Employees can use any talents they have in order to entertain the customers as long as they make them happy. There are many popular videos about the funny safety speech made by Southwest flight attendant that consists of rapping or singing when they present the safety rules such as Hilarious Southwest Airline Safety Presentation that is recently the most popular video on the internet. A relaxed atmosphere at work makes Southwest Airlines’ employees happy and this also keeps customers coming back because they like this style. It shows that having fun in the working environment is an essential value of the company.

Fourth, Southwest Airlines holds variety events in many fun loving ways to implicate their value. In 2011, the celebration of 40th Anniversary Southwest Airlines held 40th Anniversary parties at three cities—Dallas, Houston, and San Antonio (Southwest Airlines, 2014). Every year Southwest Airlines hosts a huge Halloween party at its Dallas headquarters (West, R. 2014). The events convey beliefs of the fun and loving culture and made it become a tradition at Southwest Airlines.

At the deepest level, basic assumptions are below our awareness. The assumptions that shape the organizational culture can be exposed by observing how employees interact and the decisions they make. Southwest Airlines is noted for operating according to basic assumptions that value employees’ welfare and providing high-quality services. (Qwabe, N. P., n.d.) Southwest Airlines implicates no layoff policy. According to Southwest Airlines’ report (2010), Southwest Airlines offers Employees the freedom to pursue good health, create financial security, travel. Southwest Airlines also has a long tradition of bridging the work divide by seeking to accommodate the needs of families through flexible scheduling and ensuring that managers do not devote too much time to the job at the expense of their families. (Gittell, J. H. 2004) These values and beliefs informs employees of exactly what is expected of them and help them understand the organization.

6 Conclusions

Organizational cultures can have multiple impacts on employee performance. Normally, employees work harder to achieve organizational missions if they immerse themselves in the organizational culture. First, the case of Southwest airlines shows that the company puts its employees in priority that they implement a no layoff policy. Employees feel secure in their job, and enjoy a high level of compensation. In addition, Southwest Airlines sees employees as the greatest assets of the company.
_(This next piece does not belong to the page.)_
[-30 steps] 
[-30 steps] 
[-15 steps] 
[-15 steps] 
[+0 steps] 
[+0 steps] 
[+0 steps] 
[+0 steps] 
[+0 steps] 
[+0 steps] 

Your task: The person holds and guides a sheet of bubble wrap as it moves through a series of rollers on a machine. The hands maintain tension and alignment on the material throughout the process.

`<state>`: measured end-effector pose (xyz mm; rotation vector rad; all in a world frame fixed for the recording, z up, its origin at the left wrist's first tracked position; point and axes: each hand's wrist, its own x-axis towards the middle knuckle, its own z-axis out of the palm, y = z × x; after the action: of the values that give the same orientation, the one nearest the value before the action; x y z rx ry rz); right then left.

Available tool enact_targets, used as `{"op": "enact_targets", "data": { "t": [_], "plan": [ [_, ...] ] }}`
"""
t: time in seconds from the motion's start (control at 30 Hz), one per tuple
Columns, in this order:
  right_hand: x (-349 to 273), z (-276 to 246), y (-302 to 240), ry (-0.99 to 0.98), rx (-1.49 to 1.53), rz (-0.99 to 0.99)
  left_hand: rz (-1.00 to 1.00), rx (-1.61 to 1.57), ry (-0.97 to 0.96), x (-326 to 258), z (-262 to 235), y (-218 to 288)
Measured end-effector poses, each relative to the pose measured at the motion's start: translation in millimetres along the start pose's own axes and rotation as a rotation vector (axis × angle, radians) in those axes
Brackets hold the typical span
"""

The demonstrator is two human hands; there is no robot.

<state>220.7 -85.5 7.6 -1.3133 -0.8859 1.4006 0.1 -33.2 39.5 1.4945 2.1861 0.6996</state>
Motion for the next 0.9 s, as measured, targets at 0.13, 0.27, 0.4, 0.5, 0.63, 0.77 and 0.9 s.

Second, Southwest Airlines creates an happiness environment and operate with the concept, love (LUV). Southwest Airlines encourages employees to work with humor and responsibility, that happy working atmosphere not only greatly improve the efficiency of their work but also get recognized by customers. Third, team work is crucial in the company, Southwest treat employees as family member instead of worker. Southwest creates the maximum welfare to employees and returned loyalty from employees.

The effect of organizational culture relates to its strength. Organizational culture strength based on how broadly and deeply employees hold the company’s values and basic assumptions. In a strong organizational culture, most employees embrace all beliefs and values that through well-established creations and artefacts, as a result of that those values are difficult to change. Furthermore, strong cultures tend to be long-lasting. (Ojo,O. 2009)

According to Sun, shili (2008), a strong culture (one in which beliefs and values are widely shared and strongly held) can also offer many advantages. Southwest creates a strong organizational culture that majority of the people hold the same basic beliefs and values as applies to the organization. The performance of employees improves by strong culture in Southwest Airlines. A strong culture provides Southwest Airlines with immersing everyone in the culture immediately and has awareness of culture. Thereby, every individuals in the Southwest Airlines with shared values that assist employees achieve organizational goals successfully.